Work task: Using the entries that follow, count the lines containing the word "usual" and give that number by itself.

Information given:
########
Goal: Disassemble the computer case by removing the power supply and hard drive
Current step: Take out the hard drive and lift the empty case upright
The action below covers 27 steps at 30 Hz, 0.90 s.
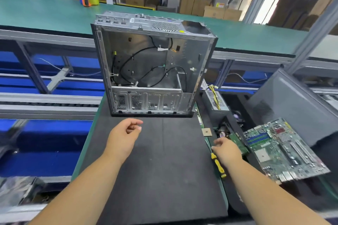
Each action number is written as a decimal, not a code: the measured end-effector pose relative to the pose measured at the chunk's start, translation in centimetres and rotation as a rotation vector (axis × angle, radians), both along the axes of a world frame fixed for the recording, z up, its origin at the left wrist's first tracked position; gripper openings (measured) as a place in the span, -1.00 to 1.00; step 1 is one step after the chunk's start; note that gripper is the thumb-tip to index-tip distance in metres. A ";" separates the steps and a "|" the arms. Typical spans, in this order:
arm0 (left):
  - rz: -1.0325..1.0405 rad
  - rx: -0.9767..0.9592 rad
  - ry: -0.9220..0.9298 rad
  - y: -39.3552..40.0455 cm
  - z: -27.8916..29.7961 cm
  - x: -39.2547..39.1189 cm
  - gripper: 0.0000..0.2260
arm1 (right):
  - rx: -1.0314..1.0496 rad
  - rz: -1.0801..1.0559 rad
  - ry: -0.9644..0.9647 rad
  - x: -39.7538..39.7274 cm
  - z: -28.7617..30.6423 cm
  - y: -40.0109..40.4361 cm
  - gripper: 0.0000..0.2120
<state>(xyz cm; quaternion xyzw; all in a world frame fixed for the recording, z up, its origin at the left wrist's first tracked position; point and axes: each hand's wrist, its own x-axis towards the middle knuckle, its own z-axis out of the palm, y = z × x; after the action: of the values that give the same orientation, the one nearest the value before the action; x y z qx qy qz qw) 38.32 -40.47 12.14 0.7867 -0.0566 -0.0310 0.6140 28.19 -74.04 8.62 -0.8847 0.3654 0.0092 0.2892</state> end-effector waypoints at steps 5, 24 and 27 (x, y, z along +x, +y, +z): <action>0.040 0.048 0.001 -0.9 0.5 -4.6 -0.80 | -0.036 0.096 0.219 -2.4 -1.3 -0.5 -0.66; -0.128 0.062 0.118 -8.2 2.5 -20.4 -0.87 | 0.868 0.300 -0.253 -10.9 7.1 10.1 -0.86; -0.108 0.149 0.093 -5.2 3.0 -21.7 -0.84 | 0.916 0.347 -0.210 -11.9 7.7 13.1 -0.81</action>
<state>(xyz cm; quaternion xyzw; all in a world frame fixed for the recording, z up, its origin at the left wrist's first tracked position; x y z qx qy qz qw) 16.66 -45.63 15.11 0.8238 -0.0677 -0.1047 0.5530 16.32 -60.93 16.29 -0.7107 0.1402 0.1277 0.6774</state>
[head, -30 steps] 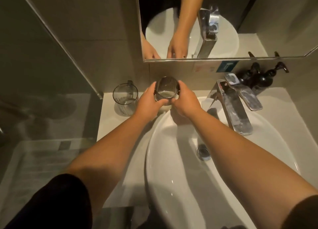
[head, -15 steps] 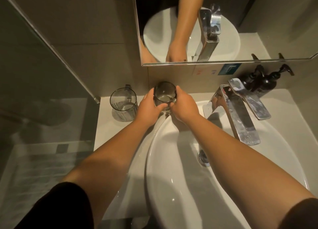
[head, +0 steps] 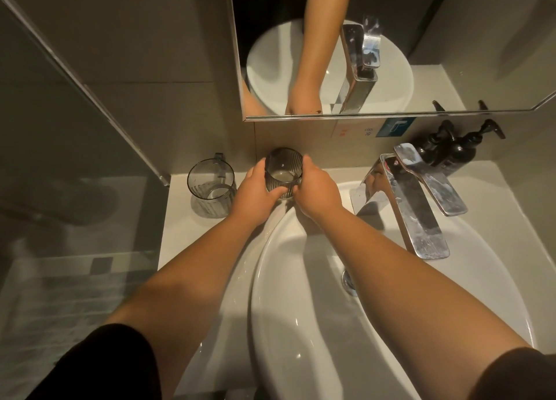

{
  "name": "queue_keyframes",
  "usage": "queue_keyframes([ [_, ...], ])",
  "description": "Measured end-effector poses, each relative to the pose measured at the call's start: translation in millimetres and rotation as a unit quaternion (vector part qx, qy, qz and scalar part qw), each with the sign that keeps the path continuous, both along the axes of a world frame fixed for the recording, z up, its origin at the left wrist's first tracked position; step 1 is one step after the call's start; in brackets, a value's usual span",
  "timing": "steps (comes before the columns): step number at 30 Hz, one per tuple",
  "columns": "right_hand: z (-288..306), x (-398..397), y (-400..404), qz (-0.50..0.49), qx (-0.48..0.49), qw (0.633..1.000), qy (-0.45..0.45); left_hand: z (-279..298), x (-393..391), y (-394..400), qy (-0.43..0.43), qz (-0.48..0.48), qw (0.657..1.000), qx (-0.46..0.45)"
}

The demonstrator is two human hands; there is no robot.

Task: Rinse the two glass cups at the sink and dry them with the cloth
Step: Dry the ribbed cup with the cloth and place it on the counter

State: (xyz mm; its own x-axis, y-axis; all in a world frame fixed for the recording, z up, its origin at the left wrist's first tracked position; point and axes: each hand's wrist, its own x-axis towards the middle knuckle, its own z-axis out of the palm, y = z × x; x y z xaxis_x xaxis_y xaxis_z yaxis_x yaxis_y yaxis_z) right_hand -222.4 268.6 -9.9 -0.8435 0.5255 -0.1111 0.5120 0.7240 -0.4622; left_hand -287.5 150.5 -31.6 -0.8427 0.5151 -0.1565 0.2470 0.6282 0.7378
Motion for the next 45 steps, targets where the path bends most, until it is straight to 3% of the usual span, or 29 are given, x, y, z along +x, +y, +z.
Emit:
queue_keyframes([
  [13,14.0,11.2,-1.2,-0.006,-0.02,1.0,-0.017,24.3,23.1,-9.0,-0.032,0.001,0.998,-0.053],
  [21,38.8,49.3,-9.9,0.019,0.041,0.999,0.03,56.3,56.2,-54.9,0.052,-0.044,0.993,-0.091],
  [25,44.1,60.3,-26.3,0.08,0.064,0.99,0.101,65.3,68.7,-91.5,0.127,0.061,0.988,-0.056],
  [29,44.8,47.0,-56.5,0.123,-0.006,0.987,0.106,55.1,59.3,-111.2,0.079,0.263,0.96,0.056],
  [31,41.8,31.9,-70.4,0.122,-0.049,0.987,0.09,45.5,47.3,-113.0,0.031,0.29,0.954,0.071],
  [39,31.0,-29.0,-85.4,0.135,-0.177,0.975,-0.016,26.9,7.3,-108.8,-0.093,0.211,0.971,0.067],
  [45,20.2,-33.5,-89.7,0.109,-0.264,0.958,0.032,26.7,-1.4,-112.4,-0.085,0.183,0.973,0.114],
])
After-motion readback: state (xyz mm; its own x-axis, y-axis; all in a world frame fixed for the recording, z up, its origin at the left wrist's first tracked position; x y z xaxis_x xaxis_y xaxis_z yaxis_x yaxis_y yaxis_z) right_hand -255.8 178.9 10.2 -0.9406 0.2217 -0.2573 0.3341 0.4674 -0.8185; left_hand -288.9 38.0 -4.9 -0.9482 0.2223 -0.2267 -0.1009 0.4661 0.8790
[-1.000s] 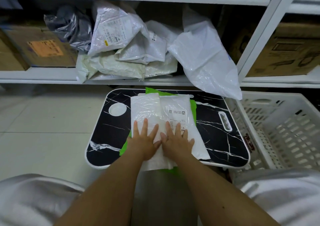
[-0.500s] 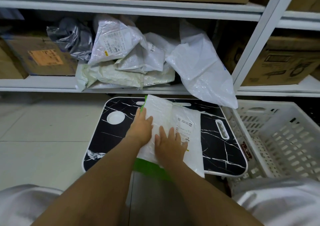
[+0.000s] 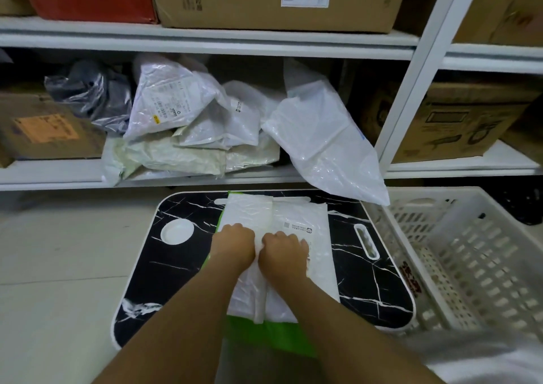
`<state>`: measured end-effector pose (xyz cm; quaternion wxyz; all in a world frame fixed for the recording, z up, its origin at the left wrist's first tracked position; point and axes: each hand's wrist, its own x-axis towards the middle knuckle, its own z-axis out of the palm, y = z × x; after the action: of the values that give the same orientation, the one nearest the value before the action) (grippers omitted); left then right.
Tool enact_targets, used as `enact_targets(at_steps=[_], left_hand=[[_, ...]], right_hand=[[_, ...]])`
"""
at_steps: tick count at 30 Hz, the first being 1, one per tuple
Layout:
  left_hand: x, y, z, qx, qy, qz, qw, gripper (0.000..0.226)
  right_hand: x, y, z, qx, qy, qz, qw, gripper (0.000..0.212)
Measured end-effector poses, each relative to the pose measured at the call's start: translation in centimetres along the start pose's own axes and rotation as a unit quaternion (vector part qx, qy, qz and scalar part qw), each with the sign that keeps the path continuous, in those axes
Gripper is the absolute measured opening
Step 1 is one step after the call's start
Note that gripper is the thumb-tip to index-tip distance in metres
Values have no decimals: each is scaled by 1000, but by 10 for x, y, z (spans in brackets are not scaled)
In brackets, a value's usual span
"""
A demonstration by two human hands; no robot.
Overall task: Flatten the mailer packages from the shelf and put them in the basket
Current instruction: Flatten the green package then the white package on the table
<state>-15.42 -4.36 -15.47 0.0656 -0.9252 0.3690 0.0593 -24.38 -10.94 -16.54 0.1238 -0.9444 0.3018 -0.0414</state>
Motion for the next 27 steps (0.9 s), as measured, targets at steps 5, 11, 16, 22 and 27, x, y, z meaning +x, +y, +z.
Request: enact_targets(at_steps=[5,11,16,22,27], left_hand=[[19,-8,-7,-102,-2,-15,995,27],[40,-56,-40,-171,100,-89,976,22],[64,-119,-72,-153,177,-151,960,28],[96,-169,-96,-203,249,-247,914,39],[129,-200,-108,-286,290,-295,864,65]], right_hand=[[27,0,-8,33,70,-20,997,24],[78,-40,-49,108,119,-71,985,25],[134,-104,-79,146,149,-111,972,32],[188,-143,-96,208,211,-81,952,45],[221,-153,-92,306,242,-66,918,62]])
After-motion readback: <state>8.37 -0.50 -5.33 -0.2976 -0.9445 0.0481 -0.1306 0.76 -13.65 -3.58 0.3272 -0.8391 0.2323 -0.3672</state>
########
Written answer: 3